My nonconversion story. Part 5: He’s not the Messiah…


This is the fifth part of my multi-part story of how, as a non-believer, I spent years in my teens and twenties looking at all the evidence for and against Christianity as fairly as I could, eventually concluding it wasn’t true. The introduction is here, and I’ll link all the parts back there as I write them.

At this point in the story, I was still in sixth form (the last two years of school).

The Messiah

One thing that did strike me as notable about Christianity was that it hadn’t, in general, convinced the Jews. Specifically, the Jewish people had rejected the claim that Jesus was the Messiah. Which struck me as an important point; I knew that Judaism regarded the Messiah as vitally important and believing Jews were really looking forward to him turning up, so it sounded as though they’d have been thrilled had they actually thought he’d done so. Which meant that they must have had good reason to believe that Jesus wasn’t the one they were waiting for. I concluded it would be worth finding out what that reason was.

Of course, the traditional Christian explanation of this was that the Jews had failed to recognise their Messiah when they saw him as he didn’t fit their incorrect expectations of what the Messiah would be. Yup; Christianity’s explanation for this awkward point was that the Jews were wrong about a key part of their own religion. This was still more than two decades before the coining of words like ‘mansplaining’ and ‘whitesplaining’, so I did not think of this as ‘Gentilesplaining’ when mentally shaking my head at it; but I got the concept even if I didn’t have a term for it. So, no, I wanted to hear what Judaism had to say about the Messiah and why they thought Jesus didn’t fit the bill.
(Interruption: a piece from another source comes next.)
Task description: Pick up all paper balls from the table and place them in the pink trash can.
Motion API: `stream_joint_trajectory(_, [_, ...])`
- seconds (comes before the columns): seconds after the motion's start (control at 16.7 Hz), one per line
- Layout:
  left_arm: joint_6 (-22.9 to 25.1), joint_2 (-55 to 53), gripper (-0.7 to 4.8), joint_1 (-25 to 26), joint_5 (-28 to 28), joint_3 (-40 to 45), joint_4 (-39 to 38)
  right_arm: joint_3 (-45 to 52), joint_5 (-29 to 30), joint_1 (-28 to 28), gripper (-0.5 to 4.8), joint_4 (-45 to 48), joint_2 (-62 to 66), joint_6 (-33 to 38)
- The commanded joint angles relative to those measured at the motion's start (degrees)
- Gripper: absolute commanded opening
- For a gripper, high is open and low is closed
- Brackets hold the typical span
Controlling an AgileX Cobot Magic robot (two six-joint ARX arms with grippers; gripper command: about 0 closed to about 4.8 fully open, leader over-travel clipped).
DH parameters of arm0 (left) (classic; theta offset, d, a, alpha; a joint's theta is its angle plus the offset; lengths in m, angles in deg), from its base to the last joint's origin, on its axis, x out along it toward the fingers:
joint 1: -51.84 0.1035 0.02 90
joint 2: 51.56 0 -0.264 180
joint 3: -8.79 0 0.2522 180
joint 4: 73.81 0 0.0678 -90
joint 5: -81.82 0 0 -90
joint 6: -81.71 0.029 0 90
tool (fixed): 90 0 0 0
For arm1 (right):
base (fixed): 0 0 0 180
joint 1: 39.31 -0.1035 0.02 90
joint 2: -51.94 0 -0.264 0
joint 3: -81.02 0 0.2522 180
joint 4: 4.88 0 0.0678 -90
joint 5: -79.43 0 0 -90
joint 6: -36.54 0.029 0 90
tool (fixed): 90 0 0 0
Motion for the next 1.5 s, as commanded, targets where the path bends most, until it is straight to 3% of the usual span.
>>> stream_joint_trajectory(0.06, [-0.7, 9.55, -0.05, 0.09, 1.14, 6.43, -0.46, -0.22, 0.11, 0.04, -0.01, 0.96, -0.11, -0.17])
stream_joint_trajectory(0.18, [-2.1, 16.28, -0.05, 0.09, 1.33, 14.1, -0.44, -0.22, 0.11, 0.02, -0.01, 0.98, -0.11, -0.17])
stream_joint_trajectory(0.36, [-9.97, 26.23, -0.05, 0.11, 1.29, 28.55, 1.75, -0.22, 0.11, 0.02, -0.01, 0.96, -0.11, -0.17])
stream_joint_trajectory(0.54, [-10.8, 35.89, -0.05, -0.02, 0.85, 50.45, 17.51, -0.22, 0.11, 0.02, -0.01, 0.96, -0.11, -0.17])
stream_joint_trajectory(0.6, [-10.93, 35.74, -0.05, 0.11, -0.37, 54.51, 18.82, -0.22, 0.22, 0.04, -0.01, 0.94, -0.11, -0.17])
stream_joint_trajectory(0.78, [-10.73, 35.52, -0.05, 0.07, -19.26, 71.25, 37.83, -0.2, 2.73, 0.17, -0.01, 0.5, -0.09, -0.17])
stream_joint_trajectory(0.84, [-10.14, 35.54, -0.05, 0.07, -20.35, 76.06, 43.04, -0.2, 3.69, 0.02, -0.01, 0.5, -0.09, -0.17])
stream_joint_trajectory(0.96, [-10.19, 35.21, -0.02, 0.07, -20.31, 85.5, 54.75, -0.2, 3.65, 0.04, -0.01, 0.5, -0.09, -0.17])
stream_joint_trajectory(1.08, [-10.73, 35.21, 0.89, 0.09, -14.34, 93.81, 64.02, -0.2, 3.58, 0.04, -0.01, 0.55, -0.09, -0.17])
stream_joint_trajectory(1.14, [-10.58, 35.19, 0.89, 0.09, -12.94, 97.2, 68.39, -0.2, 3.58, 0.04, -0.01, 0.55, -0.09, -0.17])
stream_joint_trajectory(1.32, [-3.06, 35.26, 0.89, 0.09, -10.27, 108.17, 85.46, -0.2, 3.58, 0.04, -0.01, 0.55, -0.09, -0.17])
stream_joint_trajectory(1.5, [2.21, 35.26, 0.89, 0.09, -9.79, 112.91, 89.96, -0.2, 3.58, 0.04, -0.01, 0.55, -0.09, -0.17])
Since this was also several years before the Internet, this was not particularly easy. I spent a lot more time looking through the religious sections of all available libraries, and eventually found a book with the information I needed. I’m afraid I can’t at this stage remember either what the book was or precisely what information on the subject I got from that book as opposed to what I’ve learned from numerous sources since, so some of this I might not have picked up until later; therefore, on this key point I’m going to have to be a bit vague. However, the gist is that ‘messiah’ (which is an Anglicised version of ‘mashiach’, the Hebrew word for ‘anointed’) is on one level a term that Judaism used for any king or priest, but that the Messiah was a title used for a particular king and descendant of King David, who was supposed to rule over Israel in a time when Israel’s enemies had been miraculously and permanently defeated and Israel herself was living in a time of peace and plenty.

That seemed pretty conclusive. Since Jesus clearly didn’t fit the definition of the Messiah, it seemed entirely logical that the Jews had concluded that he was not, in fact, the Messiah. Sadly, I don’t think I thought of the Monty Python quote at that point, so that was a good cue missed; but the message was still clear enough.

So where did this leave me?

Thinking about it now, I’m really not sure why this wasn’t the end of the argument for me. Christianity claimed that Jesus was the Messiah. He clearly wasn’t the Messiah. That’s a pretty basic point on which to be wrong. I genuinely can’t remember how I excused this to myself; I guess I was so determined to give Christianity a fair hearing that I gave them a free pass on this blatant inaccuracy.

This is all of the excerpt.